* **WORK TASK**: Extract the data exactly, missing nothing.

- - -

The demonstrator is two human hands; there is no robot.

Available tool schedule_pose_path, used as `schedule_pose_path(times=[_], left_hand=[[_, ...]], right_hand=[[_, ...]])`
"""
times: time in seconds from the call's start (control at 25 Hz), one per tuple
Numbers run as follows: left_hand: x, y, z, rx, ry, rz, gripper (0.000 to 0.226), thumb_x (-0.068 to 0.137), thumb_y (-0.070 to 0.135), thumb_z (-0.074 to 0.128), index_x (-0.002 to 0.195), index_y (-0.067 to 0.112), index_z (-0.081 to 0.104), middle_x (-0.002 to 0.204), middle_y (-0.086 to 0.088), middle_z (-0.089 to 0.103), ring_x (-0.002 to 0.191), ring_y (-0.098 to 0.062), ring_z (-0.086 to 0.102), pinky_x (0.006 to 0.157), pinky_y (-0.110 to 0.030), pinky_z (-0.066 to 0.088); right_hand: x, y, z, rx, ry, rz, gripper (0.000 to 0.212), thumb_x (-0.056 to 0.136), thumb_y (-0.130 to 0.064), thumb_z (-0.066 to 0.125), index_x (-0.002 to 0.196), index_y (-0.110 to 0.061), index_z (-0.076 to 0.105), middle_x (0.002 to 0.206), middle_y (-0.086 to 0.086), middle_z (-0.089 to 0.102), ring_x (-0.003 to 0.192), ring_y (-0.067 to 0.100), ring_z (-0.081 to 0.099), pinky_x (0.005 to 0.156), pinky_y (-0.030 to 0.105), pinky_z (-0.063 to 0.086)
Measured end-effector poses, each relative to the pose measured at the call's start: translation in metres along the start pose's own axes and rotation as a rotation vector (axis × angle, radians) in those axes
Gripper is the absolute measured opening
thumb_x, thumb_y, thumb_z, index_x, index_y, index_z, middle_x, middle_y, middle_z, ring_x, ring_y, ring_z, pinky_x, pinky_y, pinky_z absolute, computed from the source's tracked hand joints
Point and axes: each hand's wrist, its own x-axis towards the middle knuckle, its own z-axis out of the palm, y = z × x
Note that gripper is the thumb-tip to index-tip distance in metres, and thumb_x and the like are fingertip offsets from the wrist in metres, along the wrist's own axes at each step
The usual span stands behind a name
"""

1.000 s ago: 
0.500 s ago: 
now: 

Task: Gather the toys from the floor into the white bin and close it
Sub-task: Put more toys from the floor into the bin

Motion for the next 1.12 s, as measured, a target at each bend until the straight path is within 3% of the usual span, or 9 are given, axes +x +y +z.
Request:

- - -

* **SOLUTION TO THE PROBLEM**:
The demonstrator is two human hands; there is no robot.

Available tool schedule_pose_path, used as `schedule_pose_path(times=[_], left_hand=[[_, ...]], right_hand=[[_, ...]])`
"""
times: time in seconds from the call's start (control at 25 Hz), one per tuple
Numbers run as follows: left_hand: x, y, z, rx, ry, rz, gripper (0.000 to 0.226), thumb_x (-0.068 to 0.137), thumb_y (-0.070 to 0.135), thumb_z (-0.074 to 0.128), index_x (-0.002 to 0.195), index_y (-0.067 to 0.112), index_z (-0.081 to 0.104), middle_x (-0.002 to 0.204), middle_y (-0.086 to 0.088), middle_z (-0.089 to 0.103), ring_x (-0.002 to 0.191), ring_y (-0.098 to 0.062), ring_z (-0.086 to 0.102), pinky_x (0.006 to 0.157), pinky_y (-0.110 to 0.030), pinky_z (-0.066 to 0.088); right_hand: x, y, z, rx, ry, rz, gripper (0.000 to 0.212), thumb_x (-0.056 to 0.136), thumb_y (-0.130 to 0.064), thumb_z (-0.066 to 0.125), index_x (-0.002 to 0.196), index_y (-0.110 to 0.061), index_z (-0.076 to 0.105), middle_x (0.002 to 0.206), middle_y (-0.086 to 0.086), middle_z (-0.089 to 0.102), ring_x (-0.003 to 0.192), ring_y (-0.067 to 0.100), ring_z (-0.081 to 0.099), pinky_x (0.005 to 0.156), pinky_y (-0.030 to 0.105), pinky_z (-0.063 to 0.086)
Measured end-effector poses, each relative to the pose measured at the call's start: translation in metres along the start pose's own axes and rotation as a rotation vector (axis × angle, radians) in those axes
Gripper is the absolute measured opening
thumb_x, thumb_y, thumb_z, index_x, index_y, index_z, middle_x, middle_y, middle_z, ring_x, ring_y, ring_z, pinky_x, pinky_y, pinky_z absolute, computed from the source's tracked hand joints
Point and axes: each hand's wrist, its own x-axis towards the middle knuckle, its own z-axis out of the palm, y = z × x
Note that gripper is the thumb-tip to index-tip distance in metres, and thumb_x and the like are fingertip offsets from the wrist in metres, along the wrist's own axes at each step
The usual span stands behind a name
"""

1.000 s ago: 
0.500 s ago: 
now: 

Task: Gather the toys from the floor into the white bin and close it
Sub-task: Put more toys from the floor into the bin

Motion for the next 1.12 s, as measured, a target at each bend until the straight path is within 3% of the usual span, or 9 are given, axes +x +y +z.
Request:

This finishes the output for the exercise.